Effects of surfactant types on anthracite dust wettability: Experimental and molecular simulations

Abstract

To study the wetting mechanism of surfactants at the solid–liquid interface of anthracite, a combination of experiments and molecular simulation was used to explore the adsorption and wetting processes of four surfactants, namely, fatty alcohol polyoxyethylene ether N = 9 (AEO9), Triton X-100, rapid penetrant T (PRT), and sodium alkyl ether sulfate (AES) on anthracite. The wetting mechanism of surfactants on anthracite was analyzed at both macroscopic and microscopic levels by surface tension, contact angle, settling time, and changes in surface morphology and functional groups on the anthracite surface. The presence of OH-π and C = O was determined to significantly enhance anthracite wettability. The anthracite/surfactant/water system was constructed from a microscopic perspective, and the interaction energies, relative concentration distributions along the Z-axis, diffusion coefficient (D) of water molecules, radial distribution functions (RDF) of hydrophilic groups and water molecules, and coordination numbers of the components were analyzed. The results show that the wetting effect depends on the adsorption state of the surfactant at the anthracite/water interface and the strength of the interaction between the surfactant and water molecules. The addition of surfactants enhances the adsorption thickness of water molecules along the Z-axis and generates more hydrogen bonds, which play a role in fixing water molecules and lead to a decrease in the D of water molecules.
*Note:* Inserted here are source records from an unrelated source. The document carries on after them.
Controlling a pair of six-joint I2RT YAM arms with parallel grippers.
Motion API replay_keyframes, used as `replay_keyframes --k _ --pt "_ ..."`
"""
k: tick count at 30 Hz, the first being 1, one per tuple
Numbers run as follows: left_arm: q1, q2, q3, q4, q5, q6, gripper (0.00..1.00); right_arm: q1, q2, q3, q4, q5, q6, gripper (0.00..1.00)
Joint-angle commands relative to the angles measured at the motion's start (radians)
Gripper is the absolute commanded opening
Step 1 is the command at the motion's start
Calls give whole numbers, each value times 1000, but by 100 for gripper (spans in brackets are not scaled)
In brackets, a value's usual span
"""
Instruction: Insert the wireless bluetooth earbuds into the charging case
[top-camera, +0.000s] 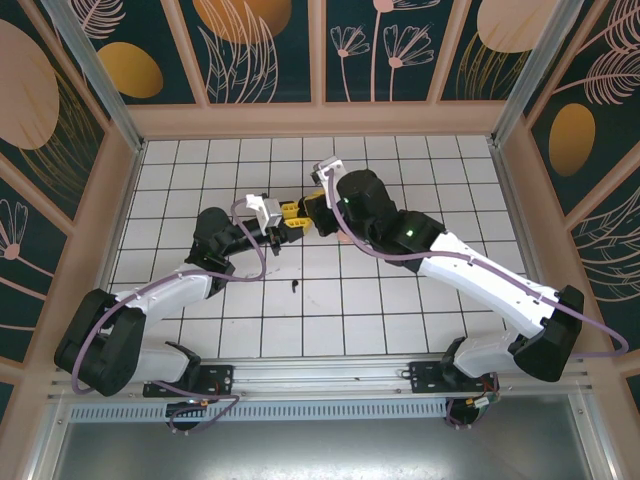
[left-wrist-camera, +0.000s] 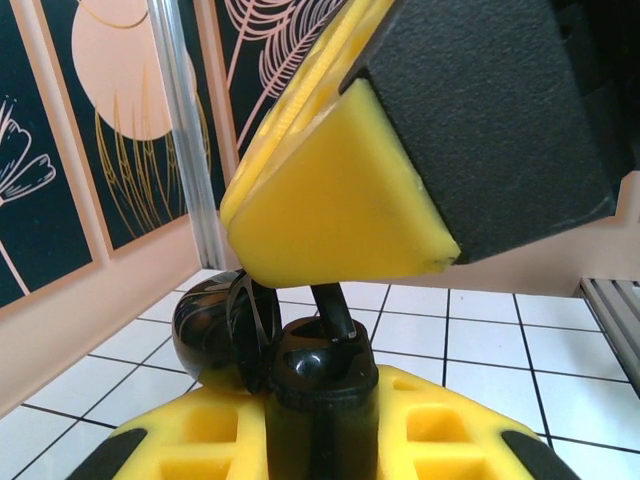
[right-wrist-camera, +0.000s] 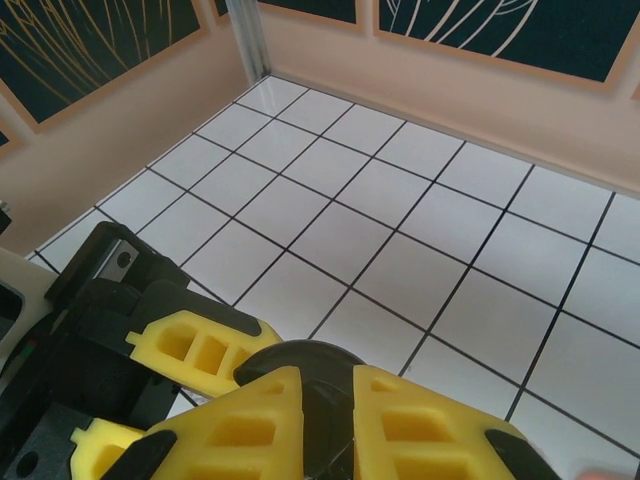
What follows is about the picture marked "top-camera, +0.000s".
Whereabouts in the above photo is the grey metal sheet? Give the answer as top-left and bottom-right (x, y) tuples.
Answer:
(49, 419), (619, 480)

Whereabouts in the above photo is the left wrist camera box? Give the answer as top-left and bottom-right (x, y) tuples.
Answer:
(244, 193), (285, 230)

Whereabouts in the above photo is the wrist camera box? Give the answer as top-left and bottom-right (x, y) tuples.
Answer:
(244, 193), (285, 230)
(310, 156), (346, 209)

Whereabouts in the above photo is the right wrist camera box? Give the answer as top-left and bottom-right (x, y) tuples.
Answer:
(310, 156), (346, 209)

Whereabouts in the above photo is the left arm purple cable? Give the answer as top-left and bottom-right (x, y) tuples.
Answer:
(72, 198), (266, 437)

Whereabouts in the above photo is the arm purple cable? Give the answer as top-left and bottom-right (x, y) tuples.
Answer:
(322, 167), (630, 432)
(72, 198), (266, 437)

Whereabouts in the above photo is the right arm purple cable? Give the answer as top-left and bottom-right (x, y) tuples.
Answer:
(322, 167), (630, 432)

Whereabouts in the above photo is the aluminium side rail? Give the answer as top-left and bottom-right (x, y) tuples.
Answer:
(94, 141), (147, 295)
(491, 142), (571, 359)

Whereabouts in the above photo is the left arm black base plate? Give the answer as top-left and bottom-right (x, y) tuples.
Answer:
(142, 363), (236, 399)

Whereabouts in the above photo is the aluminium mounting rail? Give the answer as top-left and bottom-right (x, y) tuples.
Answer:
(47, 353), (594, 401)

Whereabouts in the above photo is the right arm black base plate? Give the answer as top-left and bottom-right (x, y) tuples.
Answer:
(408, 359), (501, 396)

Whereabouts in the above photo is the slotted grey cable duct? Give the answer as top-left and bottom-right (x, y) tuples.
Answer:
(67, 402), (451, 422)

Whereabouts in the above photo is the aluminium corner post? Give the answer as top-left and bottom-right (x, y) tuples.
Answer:
(39, 0), (147, 153)
(491, 0), (587, 151)

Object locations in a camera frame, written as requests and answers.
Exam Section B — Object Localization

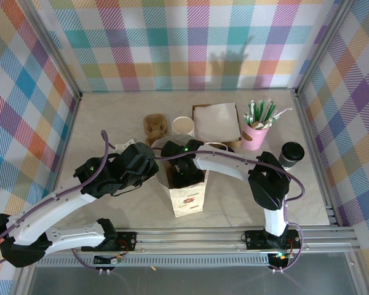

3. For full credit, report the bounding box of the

RPT forms the highest number of hydrogen bonds with water molecules and has the lowest D of 0.479 × 10-5 cm2/s, indicating strong wetting ability. The RDF of O atoms in surfactants and water molecules shows a similar trend, with two peaks one strong and one weak. The coordination numbers are 1.356, 1.057, 1.003, and 0.903, respectively. The final wettability of the surfactant on the anthracite depends on the synergistic interaction between the oxygen functional groups (OGs) as compared to the coordination number of the individual OGs.